Making the invisible visible: On the meanings of transparency

One of the key themes of our ‘Making science public’ research programme is ‘Transparency, expertise and evidence in policymaking’. Recent encounters with various uses of the word ‘transparency’ made me put on my linguistic hat and ask: What does ‘transparency’ actually mean? In the sense of, how was it used in the past and how is it used now.

The light side of transparency

Transparency seems to have a deceptively transparent meaning. If you type the search terms ‘transparency’ and ‘meaning’ into a famous search engine, the first entry you get is this: “trans·par·en·cy/transˈpe(ə)rənsē/ Noun: The condition of being transparent”.

Looking into the Oxford English Dictionary for further guidance, you don’t find anything much more enlightening. The first and most important meaning of the word is given as ‘The quality or condition of being transparent; perviousness to light; diaphaneity, pellucidity.’ And the first attestation of this use is the following: “1615 H. Crooke Μικροκοσμογραϕια 556 It is like a thinne and pollished horne of a Lanthorn, not only in transparencie by which meanes it receiueth the light, but also in his substance.” One earlier quote is provided for a related meaning ‘That which is transparent; a transparent object or medium’, namely: “1591 J. Harington tr. L. Ariosto Orlando Furioso iii. xvi. 18 To make transparencies to meete in one, And so conuey the sunne beames where you will.” There are no indications of semantic change other than those related to technological advances, as for example different types ‘transparencies’.
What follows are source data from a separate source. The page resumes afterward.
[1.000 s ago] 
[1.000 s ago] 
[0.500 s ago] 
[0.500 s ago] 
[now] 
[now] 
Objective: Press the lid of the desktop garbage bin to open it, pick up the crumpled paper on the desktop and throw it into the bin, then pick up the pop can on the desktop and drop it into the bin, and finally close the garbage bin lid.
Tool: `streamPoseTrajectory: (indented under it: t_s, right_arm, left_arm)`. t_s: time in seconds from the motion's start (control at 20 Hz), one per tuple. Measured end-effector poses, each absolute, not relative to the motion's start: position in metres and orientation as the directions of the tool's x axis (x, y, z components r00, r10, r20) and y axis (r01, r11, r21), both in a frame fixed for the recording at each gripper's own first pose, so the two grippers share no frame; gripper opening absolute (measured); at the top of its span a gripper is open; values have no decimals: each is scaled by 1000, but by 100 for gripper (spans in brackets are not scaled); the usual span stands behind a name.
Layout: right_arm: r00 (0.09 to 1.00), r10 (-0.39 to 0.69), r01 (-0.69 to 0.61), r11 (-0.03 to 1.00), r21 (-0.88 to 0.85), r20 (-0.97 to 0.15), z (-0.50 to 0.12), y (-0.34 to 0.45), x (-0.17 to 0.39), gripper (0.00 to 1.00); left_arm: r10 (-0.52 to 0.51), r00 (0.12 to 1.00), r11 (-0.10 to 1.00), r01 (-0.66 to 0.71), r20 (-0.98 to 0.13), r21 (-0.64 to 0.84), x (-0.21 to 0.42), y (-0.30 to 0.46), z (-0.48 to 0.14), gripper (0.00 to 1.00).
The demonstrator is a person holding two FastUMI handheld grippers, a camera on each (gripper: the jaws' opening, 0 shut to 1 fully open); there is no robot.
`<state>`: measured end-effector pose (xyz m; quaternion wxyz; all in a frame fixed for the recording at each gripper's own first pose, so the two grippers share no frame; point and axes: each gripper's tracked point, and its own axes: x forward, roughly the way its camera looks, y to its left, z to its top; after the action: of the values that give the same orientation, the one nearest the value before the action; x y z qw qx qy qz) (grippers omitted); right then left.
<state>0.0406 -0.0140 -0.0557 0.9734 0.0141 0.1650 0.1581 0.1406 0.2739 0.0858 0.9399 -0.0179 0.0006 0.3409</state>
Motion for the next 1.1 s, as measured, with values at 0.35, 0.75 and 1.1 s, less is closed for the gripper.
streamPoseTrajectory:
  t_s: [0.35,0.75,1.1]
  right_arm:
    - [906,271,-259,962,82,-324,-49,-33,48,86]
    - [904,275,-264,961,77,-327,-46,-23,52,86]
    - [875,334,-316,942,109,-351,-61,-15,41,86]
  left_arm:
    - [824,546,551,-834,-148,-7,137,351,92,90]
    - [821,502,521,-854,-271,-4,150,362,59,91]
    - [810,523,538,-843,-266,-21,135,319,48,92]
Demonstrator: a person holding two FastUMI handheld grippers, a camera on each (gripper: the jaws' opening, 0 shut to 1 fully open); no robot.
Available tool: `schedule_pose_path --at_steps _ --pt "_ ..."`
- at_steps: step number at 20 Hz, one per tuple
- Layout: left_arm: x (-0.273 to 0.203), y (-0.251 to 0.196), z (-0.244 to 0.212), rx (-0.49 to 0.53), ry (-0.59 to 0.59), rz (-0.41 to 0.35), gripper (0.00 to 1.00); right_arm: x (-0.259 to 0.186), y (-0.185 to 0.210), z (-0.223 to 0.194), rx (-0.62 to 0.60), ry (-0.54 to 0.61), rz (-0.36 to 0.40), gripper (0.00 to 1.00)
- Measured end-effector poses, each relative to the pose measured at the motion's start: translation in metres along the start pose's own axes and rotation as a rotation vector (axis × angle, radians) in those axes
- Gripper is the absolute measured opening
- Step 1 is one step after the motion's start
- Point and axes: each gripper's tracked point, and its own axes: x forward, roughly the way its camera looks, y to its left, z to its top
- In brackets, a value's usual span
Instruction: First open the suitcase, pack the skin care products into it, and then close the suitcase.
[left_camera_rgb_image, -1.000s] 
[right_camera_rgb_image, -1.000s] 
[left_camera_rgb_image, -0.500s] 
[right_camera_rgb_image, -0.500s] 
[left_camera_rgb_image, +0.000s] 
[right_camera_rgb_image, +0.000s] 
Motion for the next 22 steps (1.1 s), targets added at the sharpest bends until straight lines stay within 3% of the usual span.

And yet, if you keep your ear to the ground, you’ll hear the word transparency used in quite a wide range of ways and some of these uses tip, one could say, over into the dark side of transparency.

Let us first investigate a bit further how the word is currently used by dipping into Collins WordBanks which records current uses of words and phrases. Here we find indications of slight shifts in meaning or even, one may say, pejorisation of meaning. By pejorisation linguists understand the process by which the meaning of a word becomes negative or less elevated over a period of time, as silly, which formerly meant “deserving sympathy, helpless or simple,” has come to mean “showing a lack of good sense, frivolous.” The meaning of transparency has not fully changed to a more pejorative meaning, but current contexts in which it used might set it on the road to a semantic switch.

Looking first at some concordances (lists of words used in a body of work, with their immediate contexts), in this instance extracted from British Books (and these are just the first few), things seem to be still quite bright and light and diaphanous. Words used in the immediate context of the word transparency are colour and film, for example.

Darker shades of light

However, when digging deeper into frequent collocates (words that are habitually juxtaposed with others with a frequency greater than chance) of transparency, one can feel a change coming on.

There are collocates like accountability, governance, honesty, openness and trust. Transparency stands here as opposed to secrecy. On one discussion forum about the meaning of transparency in government, one contributor expressed this issue well by saying: “I think of transparency as allowing citizens to ‘see through’ the workings of government. In this way they can investigate whether or not their leaders and organizations have met their expectations. The public is empowered by being brought into governments inner circles.” So that’s all good. This sense of transparency has been wholeheartedly embraced by corporations and business, and advocated in books like The Naked Corporation: How the Age of Transparency Will Revolutionize Business or Radically Transparent: Monitoring and Managing Reputations Online.

In science, transparency, or ‘see through science’, has also been embraced as a public good, as it should be.

And yet, there are some collocates, such as demand, demonstrate, efficiency, corporate and so on which are a bit like clouds gathering on the horizon. Still transparent but somewhat menacing.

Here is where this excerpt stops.